Play, particularly explorative play that encourages curiosity, has physical, social, cognitive and emotional benefits. When children are allowed to be adventurous, they develop the ability to manage risk, be resilient and to solve problems. They develop a strong sense of self-belief in their own decision making and build the fine and gross motor skills essential for later life.

Preschools that prioritise physical development have the understanding that it is crucial for children to be in an environment that enables the enhancement of the foundation skills needed to begin their school journey. They will provide children with endless opportunities to develop and enhance both their gross and fine motor skills. High quality gross motor provision could include activities such as soft play, trampolining, crawling through tunnels, balancing on benches, playing on a seesaw, balancing on balance bikes, cycling, climbing on logs, swinging, rolling tyres, travelling up and down hills, mixing in mud kitchens, transporting larger buckets of water, sweeping and building with heavier wooden bricks. These should all be appreciated and valued in the early years and beyond.

girl-tyreSimple activities such as tree climbing and den building are rich in learning opportunities and should not be underestimated. When climbing a tree, children should be encouraged to consider their physical space, where their feet need to be placed, whether they feel comfortable and how high they think they should climb in order to stay safe. Parents should always be there to supervise but should contemplate the level of support given in order to develop their child’s own risk awareness and physical resilience. The simple act of climbing trees builds upper body strength, core stability and balance which are all gross motor skills which support progress in writing and Reception readiness.

At our preschool, children enjoy a wide range of indoor and outdoor physical activities. Play-based learning encourages them to make decisions and take risks; we see their sense of self-belief and confidence grow as they are provided these opportunities within a safe and supported environment. Learning outside the classroom is encouraged throughout the day, with regular visits to Forest School, and outdoor classroom space.

Developing gross motor control is not the only early physical skill that supports writing development. Writing requires children to control both sides of their bodies, so opportunities for bilateral movements, such as kicking a ball, where children have to cross over the mid-line of their bodies, are of great benefit. If you are waiting in a queue why not set your child a challenge? Can they lift their knee and tap their right hand to left knee and then swap?

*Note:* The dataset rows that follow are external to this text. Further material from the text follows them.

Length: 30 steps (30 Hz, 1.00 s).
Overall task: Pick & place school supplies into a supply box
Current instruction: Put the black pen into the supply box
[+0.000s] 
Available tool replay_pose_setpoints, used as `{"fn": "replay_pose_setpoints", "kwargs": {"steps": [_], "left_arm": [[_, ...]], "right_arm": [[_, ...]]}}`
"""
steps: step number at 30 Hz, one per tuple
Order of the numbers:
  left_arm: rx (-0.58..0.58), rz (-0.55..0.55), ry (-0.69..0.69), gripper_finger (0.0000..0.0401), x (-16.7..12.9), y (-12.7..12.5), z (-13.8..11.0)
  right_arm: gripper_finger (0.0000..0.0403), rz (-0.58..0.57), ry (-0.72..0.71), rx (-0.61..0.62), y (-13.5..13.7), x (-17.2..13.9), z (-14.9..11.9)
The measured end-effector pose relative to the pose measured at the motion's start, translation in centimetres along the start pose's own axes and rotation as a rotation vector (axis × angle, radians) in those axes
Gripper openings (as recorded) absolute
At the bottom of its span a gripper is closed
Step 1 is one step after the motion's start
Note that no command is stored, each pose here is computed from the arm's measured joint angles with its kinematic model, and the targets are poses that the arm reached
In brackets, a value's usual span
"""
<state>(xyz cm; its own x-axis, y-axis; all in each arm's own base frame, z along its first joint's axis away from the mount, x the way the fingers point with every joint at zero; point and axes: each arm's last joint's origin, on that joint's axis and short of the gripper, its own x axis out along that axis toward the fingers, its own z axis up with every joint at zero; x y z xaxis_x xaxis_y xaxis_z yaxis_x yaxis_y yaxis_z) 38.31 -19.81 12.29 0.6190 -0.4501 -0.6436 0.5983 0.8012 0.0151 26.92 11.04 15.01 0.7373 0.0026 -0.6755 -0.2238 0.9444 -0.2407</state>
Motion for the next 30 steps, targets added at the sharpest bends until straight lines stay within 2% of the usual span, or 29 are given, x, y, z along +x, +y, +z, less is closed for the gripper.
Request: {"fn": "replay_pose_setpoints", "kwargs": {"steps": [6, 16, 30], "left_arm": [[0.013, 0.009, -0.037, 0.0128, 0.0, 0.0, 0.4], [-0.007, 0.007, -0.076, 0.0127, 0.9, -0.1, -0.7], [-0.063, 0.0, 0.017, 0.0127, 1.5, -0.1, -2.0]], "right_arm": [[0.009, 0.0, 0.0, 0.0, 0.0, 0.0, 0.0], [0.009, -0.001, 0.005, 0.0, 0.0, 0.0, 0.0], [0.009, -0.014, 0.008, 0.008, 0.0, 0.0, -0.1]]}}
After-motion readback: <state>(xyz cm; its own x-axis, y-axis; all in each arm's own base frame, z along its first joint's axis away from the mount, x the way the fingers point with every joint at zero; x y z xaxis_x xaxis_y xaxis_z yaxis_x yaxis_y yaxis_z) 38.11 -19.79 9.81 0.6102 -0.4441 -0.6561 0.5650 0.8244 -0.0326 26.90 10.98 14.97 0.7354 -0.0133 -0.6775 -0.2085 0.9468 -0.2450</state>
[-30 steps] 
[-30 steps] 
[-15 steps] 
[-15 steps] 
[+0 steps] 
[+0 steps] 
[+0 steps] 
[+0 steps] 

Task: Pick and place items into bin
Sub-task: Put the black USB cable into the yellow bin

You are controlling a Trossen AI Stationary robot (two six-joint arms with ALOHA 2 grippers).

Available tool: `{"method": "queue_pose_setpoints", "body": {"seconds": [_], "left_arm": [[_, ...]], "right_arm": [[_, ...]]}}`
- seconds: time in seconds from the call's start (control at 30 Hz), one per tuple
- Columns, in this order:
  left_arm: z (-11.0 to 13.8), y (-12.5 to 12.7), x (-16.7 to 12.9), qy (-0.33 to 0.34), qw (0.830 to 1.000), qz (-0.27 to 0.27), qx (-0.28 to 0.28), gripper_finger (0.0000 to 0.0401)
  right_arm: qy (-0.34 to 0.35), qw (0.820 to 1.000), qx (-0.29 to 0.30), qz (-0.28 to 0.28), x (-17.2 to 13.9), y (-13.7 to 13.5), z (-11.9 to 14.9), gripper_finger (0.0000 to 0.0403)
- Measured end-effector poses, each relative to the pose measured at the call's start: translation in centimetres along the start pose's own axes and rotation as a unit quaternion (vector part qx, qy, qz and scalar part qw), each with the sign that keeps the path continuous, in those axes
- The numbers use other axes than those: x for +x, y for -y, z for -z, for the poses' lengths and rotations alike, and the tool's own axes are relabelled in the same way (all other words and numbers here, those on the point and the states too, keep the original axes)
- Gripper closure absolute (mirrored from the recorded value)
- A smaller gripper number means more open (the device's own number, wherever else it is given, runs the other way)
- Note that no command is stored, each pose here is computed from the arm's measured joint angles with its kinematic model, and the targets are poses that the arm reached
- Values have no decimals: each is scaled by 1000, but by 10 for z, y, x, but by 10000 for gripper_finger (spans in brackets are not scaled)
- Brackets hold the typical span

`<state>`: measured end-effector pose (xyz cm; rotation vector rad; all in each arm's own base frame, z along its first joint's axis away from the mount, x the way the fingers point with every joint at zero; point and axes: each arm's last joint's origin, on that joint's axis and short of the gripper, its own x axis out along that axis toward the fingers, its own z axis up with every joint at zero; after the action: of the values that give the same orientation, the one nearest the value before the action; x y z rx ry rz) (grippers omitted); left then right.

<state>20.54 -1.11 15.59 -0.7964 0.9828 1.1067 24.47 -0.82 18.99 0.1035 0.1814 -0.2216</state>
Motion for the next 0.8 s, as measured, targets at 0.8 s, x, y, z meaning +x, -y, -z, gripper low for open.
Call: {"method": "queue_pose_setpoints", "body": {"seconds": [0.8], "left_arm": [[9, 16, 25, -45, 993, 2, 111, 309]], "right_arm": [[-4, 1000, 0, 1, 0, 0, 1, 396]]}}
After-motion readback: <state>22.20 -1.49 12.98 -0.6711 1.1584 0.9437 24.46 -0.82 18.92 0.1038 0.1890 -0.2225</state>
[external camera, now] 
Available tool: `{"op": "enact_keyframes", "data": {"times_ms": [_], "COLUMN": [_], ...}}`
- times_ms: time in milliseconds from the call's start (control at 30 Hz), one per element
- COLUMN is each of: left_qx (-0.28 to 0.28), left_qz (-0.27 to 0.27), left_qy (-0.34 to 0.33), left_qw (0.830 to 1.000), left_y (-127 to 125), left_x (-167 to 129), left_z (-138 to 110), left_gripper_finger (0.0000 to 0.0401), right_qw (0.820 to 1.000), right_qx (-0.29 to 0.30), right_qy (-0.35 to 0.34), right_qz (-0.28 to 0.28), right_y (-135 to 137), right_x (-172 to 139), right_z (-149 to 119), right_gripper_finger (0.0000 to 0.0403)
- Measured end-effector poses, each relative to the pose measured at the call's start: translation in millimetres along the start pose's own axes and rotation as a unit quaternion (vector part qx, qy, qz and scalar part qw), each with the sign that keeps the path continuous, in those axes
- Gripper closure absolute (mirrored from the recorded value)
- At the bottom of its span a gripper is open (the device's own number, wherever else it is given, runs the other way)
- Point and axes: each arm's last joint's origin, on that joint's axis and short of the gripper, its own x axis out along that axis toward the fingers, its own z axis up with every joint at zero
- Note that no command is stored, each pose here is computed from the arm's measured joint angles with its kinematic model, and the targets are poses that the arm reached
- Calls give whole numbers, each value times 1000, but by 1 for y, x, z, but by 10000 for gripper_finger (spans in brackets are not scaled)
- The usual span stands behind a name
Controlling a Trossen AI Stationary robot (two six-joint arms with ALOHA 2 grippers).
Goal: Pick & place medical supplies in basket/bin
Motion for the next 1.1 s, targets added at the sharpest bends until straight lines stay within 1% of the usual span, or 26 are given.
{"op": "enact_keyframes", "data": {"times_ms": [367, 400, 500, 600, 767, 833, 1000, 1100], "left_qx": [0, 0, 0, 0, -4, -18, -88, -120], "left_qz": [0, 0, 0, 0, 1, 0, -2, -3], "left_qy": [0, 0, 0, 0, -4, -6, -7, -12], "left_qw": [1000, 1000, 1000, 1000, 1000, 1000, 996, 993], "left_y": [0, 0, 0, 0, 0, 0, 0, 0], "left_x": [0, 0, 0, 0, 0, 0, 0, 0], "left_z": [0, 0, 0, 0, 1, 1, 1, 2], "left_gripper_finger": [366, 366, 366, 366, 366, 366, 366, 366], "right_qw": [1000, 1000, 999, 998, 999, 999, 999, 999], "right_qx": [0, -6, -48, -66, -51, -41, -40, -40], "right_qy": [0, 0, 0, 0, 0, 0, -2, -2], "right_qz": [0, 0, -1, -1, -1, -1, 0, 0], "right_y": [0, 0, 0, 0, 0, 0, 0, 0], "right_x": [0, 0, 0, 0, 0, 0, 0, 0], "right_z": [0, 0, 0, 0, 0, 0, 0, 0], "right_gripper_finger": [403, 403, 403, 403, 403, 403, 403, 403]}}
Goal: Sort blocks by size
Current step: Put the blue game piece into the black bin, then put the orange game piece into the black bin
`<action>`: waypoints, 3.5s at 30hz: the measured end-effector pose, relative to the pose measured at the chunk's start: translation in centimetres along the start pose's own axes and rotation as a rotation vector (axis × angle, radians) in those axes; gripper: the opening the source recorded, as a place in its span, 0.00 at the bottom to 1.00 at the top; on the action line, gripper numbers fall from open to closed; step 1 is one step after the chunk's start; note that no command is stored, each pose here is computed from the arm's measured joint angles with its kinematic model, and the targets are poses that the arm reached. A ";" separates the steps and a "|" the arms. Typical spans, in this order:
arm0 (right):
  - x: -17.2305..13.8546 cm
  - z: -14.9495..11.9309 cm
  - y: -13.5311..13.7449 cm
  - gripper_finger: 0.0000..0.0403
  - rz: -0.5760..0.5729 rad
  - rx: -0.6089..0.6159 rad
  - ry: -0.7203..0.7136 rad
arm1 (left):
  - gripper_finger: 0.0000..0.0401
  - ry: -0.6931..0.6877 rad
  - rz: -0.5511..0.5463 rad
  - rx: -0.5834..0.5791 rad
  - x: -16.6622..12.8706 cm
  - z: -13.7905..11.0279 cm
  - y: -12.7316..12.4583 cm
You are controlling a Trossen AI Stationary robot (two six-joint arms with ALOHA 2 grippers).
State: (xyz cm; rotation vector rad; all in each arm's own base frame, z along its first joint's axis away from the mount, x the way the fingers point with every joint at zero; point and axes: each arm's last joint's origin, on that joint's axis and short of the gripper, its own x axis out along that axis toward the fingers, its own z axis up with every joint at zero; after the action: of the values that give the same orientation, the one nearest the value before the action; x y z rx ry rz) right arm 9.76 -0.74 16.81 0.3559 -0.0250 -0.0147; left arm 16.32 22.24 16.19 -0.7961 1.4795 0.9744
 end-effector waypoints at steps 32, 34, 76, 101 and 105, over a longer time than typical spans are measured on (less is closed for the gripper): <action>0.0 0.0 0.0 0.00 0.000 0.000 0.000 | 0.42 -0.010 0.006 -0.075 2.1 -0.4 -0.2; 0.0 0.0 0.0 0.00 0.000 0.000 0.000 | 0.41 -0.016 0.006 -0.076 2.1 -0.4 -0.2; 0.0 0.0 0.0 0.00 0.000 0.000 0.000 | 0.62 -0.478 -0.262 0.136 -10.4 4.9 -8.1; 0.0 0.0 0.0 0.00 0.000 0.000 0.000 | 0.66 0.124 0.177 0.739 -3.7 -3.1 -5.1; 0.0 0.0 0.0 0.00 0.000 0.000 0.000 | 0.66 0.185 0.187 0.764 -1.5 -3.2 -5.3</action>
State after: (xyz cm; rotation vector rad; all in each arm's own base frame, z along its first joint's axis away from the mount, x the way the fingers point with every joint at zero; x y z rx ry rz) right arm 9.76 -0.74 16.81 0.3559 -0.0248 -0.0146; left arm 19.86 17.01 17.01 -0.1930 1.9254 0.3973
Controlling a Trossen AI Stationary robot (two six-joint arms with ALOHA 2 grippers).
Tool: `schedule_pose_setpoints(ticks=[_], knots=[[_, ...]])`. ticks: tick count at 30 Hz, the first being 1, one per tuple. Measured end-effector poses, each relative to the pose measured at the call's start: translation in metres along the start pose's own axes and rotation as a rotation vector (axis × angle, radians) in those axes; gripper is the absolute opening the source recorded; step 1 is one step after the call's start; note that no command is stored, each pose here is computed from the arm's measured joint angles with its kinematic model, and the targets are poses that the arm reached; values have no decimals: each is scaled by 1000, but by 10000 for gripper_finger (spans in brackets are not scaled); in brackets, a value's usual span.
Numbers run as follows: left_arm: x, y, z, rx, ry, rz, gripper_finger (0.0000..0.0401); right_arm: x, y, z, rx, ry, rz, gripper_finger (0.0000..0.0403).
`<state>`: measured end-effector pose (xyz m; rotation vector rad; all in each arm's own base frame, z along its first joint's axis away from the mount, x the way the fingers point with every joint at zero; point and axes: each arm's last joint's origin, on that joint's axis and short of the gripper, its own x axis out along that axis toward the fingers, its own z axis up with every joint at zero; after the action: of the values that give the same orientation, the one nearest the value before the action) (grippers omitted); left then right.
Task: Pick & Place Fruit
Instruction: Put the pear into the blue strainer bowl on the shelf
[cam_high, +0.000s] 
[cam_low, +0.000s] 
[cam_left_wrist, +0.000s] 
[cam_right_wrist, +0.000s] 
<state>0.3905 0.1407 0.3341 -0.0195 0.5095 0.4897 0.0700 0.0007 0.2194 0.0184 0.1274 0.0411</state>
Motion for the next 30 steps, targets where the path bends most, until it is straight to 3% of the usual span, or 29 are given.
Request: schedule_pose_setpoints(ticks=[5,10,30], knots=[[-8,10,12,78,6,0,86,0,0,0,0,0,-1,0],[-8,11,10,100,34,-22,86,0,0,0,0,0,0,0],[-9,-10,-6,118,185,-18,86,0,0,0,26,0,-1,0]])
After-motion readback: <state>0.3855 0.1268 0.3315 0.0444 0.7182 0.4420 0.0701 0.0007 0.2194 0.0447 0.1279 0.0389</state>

Building fine motor control and dexterity are other early development goals that are vital for a smooth transition into Reception. Excellent early years providers will give opportunities to turn keys in locks, pop bubble wrap, build towers, use tweezers and chopsticks, use cooking utensils, do up zips and buttons, isolate fingers when playing in foam or flour, play with putty, mark make while laying on their front and mark make using chalk, pens, crayons, paint or pencils. Playing games that encourage finger isolation can help to develop the ‘dynamic tripod grasp’ where the writing tool is held between the thumb and the index and middle fingers. This should be developed between the ages of three and four years. Another quick activity is to hold up a number of fingers behind your back and ask your child to show on their hand how many fingers you are holding up, to keep their interest you can swap roles and do the guessing yourself. Singing nursery rhymes such as ‘Tommy Finger’ also encourages finger isolation and dexterity.

girls-tyresThere is so much more to writing than tracing and forming letters. The simple act of taking your child to the woods gives them the chance to explore, climb trees, collect leaves and acorns, swing from branches, carry and roll logs and dig. These simple activities can all contribute to your child’s ability to be able to physically write when they enter their Reception year. Why not enhance your trip to the woods by taking some potato peelers and whittling freshly cut branches? A simple activity that teaches perseverance and concentration, requires force and control and uses both sides of the body, supporting progression in writing without actually writing.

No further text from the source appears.